▶ **HOW TO COMPLETE THIS TASK**:
Where the word "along" occurs in a line of the listing, please copy the line.
-------------------------
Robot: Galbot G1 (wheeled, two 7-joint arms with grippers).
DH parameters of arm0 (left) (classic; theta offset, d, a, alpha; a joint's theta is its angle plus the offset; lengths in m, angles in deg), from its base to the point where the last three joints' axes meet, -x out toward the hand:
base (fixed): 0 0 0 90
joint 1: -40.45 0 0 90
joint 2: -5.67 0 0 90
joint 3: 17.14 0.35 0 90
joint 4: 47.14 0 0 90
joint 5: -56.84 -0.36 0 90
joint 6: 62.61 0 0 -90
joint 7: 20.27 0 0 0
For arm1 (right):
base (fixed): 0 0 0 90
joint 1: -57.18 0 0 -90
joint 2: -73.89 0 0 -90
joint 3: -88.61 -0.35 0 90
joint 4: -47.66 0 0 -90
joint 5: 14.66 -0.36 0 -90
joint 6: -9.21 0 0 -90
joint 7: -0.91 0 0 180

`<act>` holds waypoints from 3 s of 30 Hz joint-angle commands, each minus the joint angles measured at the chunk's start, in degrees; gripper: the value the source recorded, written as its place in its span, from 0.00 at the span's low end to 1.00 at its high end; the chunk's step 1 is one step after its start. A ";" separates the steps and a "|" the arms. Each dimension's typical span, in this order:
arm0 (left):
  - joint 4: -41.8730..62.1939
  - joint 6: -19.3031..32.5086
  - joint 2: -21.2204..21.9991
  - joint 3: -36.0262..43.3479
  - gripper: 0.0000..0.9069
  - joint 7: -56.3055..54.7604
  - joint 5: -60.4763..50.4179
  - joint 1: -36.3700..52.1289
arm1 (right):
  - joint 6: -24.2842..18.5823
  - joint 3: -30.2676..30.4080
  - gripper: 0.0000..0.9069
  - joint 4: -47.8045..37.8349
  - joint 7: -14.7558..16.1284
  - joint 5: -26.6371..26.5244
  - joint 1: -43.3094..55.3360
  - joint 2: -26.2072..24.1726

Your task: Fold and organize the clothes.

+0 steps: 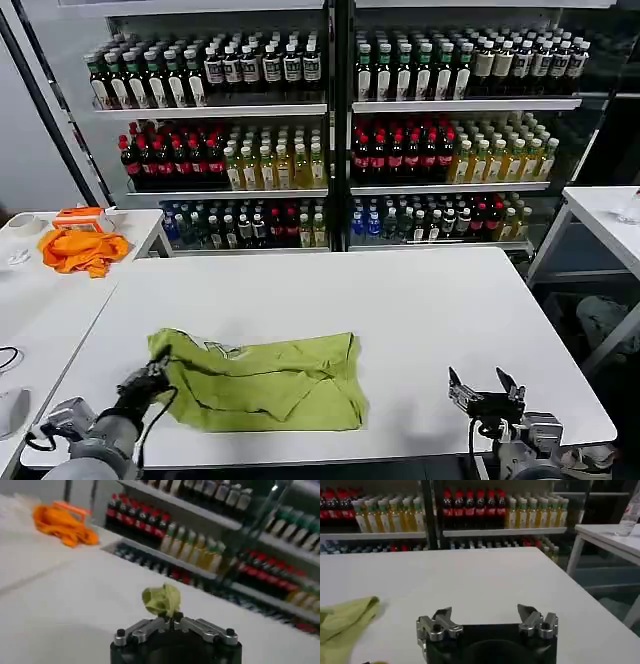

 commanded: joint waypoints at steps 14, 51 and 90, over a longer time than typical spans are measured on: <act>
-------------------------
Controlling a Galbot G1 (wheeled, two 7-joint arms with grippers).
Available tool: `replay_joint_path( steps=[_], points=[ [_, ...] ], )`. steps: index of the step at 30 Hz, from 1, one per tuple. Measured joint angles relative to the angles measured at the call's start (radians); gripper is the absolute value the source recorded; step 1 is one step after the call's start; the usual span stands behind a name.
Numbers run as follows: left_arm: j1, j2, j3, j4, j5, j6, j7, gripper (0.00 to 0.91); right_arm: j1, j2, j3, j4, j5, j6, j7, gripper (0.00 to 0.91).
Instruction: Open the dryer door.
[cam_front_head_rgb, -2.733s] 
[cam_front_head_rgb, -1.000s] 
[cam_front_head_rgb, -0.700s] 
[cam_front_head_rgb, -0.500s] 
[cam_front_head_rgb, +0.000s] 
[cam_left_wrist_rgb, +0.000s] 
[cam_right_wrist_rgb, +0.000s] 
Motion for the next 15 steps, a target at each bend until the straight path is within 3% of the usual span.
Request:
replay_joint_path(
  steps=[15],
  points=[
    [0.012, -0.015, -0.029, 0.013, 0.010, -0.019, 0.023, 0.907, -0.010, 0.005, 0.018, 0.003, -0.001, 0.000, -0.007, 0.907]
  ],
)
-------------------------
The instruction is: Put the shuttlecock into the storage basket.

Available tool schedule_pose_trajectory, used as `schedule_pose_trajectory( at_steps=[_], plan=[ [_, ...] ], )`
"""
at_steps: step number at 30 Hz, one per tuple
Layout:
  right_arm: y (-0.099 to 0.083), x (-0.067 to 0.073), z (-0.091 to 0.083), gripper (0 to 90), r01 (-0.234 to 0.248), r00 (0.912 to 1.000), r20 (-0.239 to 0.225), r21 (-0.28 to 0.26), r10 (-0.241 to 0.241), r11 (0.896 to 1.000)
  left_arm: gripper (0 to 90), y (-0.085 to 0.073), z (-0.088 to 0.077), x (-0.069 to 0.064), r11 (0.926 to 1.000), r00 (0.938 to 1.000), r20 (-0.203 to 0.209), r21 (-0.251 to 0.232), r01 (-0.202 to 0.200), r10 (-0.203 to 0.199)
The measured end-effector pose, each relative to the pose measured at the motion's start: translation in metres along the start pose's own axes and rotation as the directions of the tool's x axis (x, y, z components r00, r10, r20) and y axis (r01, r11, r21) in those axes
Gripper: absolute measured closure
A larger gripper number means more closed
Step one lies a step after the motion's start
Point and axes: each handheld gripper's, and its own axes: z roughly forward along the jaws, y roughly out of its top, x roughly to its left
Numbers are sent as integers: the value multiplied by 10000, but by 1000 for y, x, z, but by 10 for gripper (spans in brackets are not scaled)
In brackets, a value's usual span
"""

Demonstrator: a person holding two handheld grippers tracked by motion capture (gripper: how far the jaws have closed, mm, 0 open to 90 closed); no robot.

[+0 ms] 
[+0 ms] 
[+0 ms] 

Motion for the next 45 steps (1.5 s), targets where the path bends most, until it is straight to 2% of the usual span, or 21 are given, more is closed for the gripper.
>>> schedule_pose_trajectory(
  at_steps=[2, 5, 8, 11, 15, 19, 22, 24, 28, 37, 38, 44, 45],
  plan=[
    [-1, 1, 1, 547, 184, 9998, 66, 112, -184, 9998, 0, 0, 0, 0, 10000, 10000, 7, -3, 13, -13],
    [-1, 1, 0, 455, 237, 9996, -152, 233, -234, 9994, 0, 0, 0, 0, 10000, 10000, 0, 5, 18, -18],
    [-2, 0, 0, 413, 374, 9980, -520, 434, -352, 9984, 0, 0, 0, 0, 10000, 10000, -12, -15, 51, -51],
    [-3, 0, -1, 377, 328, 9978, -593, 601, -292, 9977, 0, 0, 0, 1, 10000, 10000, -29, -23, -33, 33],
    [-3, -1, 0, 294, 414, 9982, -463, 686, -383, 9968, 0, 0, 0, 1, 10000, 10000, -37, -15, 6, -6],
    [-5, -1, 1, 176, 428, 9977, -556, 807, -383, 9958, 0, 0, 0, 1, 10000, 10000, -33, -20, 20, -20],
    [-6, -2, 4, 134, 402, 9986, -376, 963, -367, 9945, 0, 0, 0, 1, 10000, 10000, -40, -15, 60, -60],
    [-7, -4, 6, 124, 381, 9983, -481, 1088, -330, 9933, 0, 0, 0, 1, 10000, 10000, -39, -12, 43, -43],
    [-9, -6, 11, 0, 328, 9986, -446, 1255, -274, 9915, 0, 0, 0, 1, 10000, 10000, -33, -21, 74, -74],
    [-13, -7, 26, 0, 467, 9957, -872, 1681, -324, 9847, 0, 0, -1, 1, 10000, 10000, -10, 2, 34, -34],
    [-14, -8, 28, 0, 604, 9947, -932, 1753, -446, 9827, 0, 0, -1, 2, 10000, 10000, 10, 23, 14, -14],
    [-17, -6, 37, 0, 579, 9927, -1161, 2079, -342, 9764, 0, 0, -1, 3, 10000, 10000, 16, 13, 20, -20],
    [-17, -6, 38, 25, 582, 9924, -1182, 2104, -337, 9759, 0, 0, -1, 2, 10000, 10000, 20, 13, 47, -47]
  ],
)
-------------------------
▶ **OUTPUT FOR THIS TASK**:
The measured end-effector pose, each relative to the pose measured at the motion's start: translation in metres along the start pose's own axes and rotation as the directions of the tool's x axis (x, y, z components r00, r10, r20) and y axis (r01, r11, r21) in those axes
Point and axes: each handheld gripper's, and its own axes: z roughly forward along the jaws, y roughly out of its top, x roughly to its left

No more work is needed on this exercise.